Error: "expression must have bool type (or be convertible to bool)" when generating CUDA kernels

Hello, I’m trying to run a TVM code to generate a CUDA kernel and I encounter this error. The generated code that triggers this is

int4 _30 = _21 ? _24 : _29;

where _21 is a uint4 variable defined and used as

uint4 _21;
_21.x = (_11.x||_20.x);
_21.y = (_11.y||_20.y);
_21.z = (_11.z||_20.z);
_21.w = (_11.w||_20.w);

Full error log:

Traceback (most recent call last):

  File "schedule_test.py", line 483, in <module>
    verify(p, print_ir=True, print_src=True, save_data=False, export_code=False)

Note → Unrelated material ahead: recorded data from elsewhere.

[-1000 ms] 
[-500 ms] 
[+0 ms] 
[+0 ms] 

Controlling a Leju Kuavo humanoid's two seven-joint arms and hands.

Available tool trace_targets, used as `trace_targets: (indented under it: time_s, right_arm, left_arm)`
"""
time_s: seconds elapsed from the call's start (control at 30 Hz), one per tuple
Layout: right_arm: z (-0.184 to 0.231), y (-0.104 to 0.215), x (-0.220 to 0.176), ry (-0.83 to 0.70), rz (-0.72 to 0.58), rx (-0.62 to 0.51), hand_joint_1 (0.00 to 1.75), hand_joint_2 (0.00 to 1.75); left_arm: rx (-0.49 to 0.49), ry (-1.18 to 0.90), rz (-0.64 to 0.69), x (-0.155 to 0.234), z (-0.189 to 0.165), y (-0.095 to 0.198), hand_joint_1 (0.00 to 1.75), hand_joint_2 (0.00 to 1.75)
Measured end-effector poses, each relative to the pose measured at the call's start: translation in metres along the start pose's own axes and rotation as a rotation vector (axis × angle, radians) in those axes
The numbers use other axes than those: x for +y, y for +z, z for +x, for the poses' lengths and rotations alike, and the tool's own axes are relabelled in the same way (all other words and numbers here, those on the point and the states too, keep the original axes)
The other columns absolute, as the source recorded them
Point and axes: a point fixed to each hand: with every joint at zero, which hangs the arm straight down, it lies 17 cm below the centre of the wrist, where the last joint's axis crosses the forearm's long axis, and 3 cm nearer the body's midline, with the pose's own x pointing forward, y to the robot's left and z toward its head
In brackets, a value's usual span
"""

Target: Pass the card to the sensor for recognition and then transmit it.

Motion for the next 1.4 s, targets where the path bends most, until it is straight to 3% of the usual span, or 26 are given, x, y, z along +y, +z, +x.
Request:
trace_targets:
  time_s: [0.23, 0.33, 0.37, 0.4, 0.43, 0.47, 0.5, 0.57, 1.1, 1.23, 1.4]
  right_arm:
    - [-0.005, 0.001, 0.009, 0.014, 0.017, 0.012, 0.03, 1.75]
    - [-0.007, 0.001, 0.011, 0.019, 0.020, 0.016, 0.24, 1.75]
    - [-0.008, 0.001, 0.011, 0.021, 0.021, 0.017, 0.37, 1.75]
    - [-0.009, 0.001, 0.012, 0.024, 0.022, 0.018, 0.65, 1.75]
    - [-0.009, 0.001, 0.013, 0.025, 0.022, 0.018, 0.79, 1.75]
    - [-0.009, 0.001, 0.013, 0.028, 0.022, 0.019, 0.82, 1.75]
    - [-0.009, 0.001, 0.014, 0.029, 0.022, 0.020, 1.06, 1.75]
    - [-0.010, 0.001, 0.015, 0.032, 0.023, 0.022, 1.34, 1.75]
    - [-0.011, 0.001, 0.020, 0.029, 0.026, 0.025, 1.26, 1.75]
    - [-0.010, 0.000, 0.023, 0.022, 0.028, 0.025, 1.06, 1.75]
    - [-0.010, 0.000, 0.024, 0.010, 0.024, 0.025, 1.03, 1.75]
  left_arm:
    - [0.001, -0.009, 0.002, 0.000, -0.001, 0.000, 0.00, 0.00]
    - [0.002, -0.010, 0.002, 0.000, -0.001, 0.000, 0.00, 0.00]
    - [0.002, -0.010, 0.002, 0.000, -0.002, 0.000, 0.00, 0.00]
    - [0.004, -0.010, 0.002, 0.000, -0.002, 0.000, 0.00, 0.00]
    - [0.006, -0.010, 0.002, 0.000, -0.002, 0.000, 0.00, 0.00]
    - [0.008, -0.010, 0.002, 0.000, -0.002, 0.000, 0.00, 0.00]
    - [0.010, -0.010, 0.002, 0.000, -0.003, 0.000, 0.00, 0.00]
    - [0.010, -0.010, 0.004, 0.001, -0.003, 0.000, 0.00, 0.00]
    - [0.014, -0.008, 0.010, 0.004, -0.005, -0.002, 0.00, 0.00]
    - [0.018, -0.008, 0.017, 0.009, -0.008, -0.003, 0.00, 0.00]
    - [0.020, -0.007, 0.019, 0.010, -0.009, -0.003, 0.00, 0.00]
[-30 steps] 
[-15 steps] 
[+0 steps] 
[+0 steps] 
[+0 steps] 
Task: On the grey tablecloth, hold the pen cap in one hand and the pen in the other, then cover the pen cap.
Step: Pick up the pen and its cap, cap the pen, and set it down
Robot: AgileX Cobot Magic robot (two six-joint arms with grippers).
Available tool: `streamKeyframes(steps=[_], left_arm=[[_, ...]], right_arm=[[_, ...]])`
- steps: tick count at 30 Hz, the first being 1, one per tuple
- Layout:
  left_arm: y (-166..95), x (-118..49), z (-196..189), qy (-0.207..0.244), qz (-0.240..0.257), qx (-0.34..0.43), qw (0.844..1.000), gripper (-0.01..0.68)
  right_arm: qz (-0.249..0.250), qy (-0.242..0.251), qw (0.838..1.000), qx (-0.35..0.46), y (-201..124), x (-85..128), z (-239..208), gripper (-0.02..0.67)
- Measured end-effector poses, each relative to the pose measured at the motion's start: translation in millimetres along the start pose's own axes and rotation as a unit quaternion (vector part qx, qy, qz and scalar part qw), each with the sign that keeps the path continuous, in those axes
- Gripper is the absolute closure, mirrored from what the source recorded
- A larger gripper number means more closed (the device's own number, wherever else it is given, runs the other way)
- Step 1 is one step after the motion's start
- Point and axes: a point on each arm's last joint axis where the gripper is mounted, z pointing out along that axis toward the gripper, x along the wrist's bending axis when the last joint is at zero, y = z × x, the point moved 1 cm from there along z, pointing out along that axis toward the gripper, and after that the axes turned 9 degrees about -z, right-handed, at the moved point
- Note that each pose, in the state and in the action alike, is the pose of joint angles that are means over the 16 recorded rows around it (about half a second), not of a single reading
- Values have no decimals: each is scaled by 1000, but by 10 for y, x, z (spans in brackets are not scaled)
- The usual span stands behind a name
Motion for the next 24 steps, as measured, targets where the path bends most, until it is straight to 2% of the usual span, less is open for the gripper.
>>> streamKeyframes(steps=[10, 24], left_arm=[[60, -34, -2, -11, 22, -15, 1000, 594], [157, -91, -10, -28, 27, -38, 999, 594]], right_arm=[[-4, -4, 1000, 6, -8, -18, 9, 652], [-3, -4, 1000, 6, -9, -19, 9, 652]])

  File "schedule_test.py", line 472, in verify
    check_device(device)

  File "schedule_test.py", line 452, in check_device
    func = tvm.build(s, params, device, name=("kernel"))

  File "/home/moderato/Documents/incubator-tvm/python/tvm/build_module.py", line 638, in build
    fhost, mdev = _build_for_device(flist, tar, target_host)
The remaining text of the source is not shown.